#### [What this task involves]
Reproduce, exactly, the lines of the material below from the line containing "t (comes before" through the line containing "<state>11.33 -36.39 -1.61", with both end lines included and nothing else.

....................

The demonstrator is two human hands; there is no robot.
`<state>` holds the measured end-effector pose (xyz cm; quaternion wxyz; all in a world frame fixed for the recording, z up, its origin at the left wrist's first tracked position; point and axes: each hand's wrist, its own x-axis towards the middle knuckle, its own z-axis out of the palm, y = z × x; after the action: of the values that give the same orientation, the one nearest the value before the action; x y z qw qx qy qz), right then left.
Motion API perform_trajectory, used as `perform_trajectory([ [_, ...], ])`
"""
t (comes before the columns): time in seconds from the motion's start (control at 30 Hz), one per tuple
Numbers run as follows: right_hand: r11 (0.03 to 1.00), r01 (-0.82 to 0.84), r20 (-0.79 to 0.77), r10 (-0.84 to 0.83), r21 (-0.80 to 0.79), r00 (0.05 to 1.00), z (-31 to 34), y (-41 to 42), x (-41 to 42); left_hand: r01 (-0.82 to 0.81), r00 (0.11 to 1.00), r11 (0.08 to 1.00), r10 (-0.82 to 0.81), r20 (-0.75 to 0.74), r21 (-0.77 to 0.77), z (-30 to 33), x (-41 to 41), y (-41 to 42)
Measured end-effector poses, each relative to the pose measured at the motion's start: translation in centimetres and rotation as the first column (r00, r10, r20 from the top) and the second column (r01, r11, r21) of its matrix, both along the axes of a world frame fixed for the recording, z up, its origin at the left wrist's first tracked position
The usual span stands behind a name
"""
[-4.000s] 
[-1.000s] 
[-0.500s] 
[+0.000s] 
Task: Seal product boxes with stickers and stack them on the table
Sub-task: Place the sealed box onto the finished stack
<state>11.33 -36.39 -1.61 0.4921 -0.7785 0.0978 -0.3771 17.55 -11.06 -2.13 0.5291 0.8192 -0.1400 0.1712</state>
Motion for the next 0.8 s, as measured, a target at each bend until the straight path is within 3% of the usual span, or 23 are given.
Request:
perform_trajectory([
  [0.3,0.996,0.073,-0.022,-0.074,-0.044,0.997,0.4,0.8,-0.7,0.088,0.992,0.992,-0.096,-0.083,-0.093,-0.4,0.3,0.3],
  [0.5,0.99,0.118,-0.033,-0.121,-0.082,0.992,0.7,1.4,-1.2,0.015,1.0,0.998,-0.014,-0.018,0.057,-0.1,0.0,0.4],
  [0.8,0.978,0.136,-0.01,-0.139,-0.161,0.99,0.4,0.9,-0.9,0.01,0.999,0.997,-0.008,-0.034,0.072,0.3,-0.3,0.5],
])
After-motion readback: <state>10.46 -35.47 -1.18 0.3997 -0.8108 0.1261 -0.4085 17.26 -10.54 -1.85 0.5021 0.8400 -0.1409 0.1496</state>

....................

#### [Task output]
t (comes before the columns): time in seconds from the motion's start (control at 30 Hz), one per tuple
Numbers run as follows: right_hand: r11 (0.03 to 1.00), r01 (-0.82 to 0.84), r20 (-0.79 to 0.77), r10 (-0.84 to 0.83), r21 (-0.80 to 0.79), r00 (0.05 to 1.00), z (-31 to 34), y (-41 to 42), x (-41 to 42); left_hand: r01 (-0.82 to 0.81), r00 (0.11 to 1.00), r11 (0.08 to 1.00), r10 (-0.82 to 0.81), r20 (-0.75 to 0.74), r21 (-0.77 to 0.77), z (-30 to 33), x (-41 to 41), y (-41 to 42)
Measured end-effector poses, each relative to the pose measured at the motion's start: translation in centimetres and rotation as the first column (r00, r10, r20 from the top) and the second column (r01, r11, r21) of its matrix, both along the axes of a world frame fixed for the recording, z up, its origin at the left wrist's first tracked position
The usual span stands behind a name
"""
[-4.000s] 
[-1.000s] 
[-0.500s] 
[+0.000s] 
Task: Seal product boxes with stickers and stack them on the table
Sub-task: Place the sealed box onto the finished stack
<state>11.33 -36.39 -1.61 0.4921 -0.7785 0.0978 -0.3771 17.55 -11.06 -2.13 0.5291 0.8192 -0.1400 0.1712</state>

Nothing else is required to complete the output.